## EXERCISE
Write out only the opening lines of the entries, through the line with "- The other".
☆ ☆ ☆ ☆
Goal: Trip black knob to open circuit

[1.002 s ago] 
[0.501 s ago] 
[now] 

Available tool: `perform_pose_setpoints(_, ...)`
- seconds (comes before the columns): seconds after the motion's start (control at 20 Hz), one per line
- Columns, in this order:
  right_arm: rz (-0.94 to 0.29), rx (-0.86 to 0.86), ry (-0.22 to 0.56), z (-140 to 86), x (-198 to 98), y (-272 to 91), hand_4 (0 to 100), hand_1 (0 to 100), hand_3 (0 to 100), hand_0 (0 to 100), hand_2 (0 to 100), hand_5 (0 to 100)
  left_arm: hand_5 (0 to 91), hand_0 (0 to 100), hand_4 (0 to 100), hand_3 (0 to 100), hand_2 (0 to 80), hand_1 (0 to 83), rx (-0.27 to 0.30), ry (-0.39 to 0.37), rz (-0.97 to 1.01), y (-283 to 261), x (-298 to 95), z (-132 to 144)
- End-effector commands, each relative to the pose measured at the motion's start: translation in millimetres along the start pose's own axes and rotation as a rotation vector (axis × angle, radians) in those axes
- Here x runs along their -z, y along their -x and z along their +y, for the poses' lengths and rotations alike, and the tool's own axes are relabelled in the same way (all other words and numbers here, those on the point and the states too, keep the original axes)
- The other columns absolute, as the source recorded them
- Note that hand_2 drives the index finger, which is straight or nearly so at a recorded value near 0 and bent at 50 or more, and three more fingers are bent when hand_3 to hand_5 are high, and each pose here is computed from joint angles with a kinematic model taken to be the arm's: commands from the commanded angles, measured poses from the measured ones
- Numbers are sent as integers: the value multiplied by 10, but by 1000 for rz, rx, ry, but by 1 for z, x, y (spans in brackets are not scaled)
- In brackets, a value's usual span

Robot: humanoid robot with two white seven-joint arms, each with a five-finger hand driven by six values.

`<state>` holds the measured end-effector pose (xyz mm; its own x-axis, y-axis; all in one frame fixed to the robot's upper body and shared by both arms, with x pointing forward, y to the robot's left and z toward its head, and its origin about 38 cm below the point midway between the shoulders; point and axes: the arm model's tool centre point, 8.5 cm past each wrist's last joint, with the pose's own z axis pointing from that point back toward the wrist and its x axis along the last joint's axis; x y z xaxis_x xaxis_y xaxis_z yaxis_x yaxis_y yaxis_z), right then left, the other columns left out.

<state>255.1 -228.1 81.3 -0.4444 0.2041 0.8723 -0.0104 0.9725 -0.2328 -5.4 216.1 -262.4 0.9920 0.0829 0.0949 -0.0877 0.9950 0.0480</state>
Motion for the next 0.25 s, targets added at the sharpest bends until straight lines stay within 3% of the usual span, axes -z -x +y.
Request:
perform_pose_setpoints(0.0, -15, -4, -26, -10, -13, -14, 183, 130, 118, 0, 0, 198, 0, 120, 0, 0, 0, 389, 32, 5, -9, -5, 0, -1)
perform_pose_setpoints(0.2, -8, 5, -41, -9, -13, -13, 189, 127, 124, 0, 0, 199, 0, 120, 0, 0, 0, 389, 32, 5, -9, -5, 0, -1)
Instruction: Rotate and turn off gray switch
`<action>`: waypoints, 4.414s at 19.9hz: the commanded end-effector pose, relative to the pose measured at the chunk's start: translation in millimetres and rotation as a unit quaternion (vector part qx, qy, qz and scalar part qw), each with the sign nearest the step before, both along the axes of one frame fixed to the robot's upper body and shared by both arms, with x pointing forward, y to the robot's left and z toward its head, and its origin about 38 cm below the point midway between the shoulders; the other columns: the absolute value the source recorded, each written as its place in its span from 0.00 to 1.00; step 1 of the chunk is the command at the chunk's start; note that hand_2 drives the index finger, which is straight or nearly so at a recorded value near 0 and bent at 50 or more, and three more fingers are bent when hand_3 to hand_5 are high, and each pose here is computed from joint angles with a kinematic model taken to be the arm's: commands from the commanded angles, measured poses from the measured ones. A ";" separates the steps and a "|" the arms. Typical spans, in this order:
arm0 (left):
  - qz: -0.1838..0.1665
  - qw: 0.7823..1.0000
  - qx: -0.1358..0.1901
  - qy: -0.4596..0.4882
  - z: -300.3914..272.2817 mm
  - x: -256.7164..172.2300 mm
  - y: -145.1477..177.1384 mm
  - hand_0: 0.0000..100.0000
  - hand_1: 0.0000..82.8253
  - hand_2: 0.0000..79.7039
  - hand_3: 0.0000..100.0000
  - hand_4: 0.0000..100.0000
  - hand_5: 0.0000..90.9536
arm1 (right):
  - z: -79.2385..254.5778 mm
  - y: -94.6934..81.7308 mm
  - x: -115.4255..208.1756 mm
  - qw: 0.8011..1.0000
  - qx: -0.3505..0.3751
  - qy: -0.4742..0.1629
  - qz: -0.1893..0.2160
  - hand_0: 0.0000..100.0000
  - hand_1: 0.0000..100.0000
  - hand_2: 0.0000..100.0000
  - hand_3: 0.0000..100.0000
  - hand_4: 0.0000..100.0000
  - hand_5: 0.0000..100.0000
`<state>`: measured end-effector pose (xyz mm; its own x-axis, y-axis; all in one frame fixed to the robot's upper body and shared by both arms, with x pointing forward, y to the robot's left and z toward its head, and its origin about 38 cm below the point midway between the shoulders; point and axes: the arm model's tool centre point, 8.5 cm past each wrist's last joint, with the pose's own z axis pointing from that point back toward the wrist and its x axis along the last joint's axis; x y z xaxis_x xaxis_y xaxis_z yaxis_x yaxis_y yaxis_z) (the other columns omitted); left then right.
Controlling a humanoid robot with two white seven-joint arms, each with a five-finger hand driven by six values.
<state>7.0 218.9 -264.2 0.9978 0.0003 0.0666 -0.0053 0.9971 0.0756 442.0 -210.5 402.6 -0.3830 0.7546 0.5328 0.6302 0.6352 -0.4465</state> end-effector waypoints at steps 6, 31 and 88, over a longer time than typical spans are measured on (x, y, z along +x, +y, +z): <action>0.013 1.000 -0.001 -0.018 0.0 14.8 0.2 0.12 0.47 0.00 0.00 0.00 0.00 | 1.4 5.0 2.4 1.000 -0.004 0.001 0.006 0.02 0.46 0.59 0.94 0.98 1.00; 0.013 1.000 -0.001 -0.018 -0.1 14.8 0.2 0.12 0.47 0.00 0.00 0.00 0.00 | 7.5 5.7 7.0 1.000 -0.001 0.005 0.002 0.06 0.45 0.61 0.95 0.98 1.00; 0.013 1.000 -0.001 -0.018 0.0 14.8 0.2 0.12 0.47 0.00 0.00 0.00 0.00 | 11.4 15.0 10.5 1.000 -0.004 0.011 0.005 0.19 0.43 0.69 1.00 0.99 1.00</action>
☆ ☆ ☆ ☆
## TASK ANSWER
Goal: Trip black knob to open circuit

[1.002 s ago] 
[0.501 s ago] 
[now] 

Available tool: `perform_pose_setpoints(_, ...)`
- seconds (comes before the columns): seconds after the motion's start (control at 20 Hz), one per line
- Columns, in this order:
  right_arm: rz (-0.94 to 0.29), rx (-0.86 to 0.86), ry (-0.22 to 0.56), z (-140 to 86), x (-198 to 98), y (-272 to 91), hand_4 (0 to 100), hand_1 (0 to 100), hand_3 (0 to 100), hand_0 (0 to 100), hand_2 (0 to 100), hand_5 (0 to 100)
  left_arm: hand_5 (0 to 91), hand_0 (0 to 100), hand_4 (0 to 100), hand_3 (0 to 100), hand_2 (0 to 80), hand_1 (0 to 83), rx (-0.27 to 0.30), ry (-0.39 to 0.37), rz (-0.97 to 1.01), y (-283 to 261), x (-298 to 95), z (-132 to 144)
- End-effector commands, each relative to the pose measured at the motion's start: translation in millimetres along the start pose's own axes and rotation as a rotation vector (axis × angle, radians) in those axes
- Here x runs along their -z, y along their -x and z along their +y, for the poses' lengths and rotations alike, and the tool's own axes are relabelled in the same way (all other words and numbers here, those on the point and the states too, keep the original axes)
- The other columns absolute, as the source recorded them

The answer has been written out completely.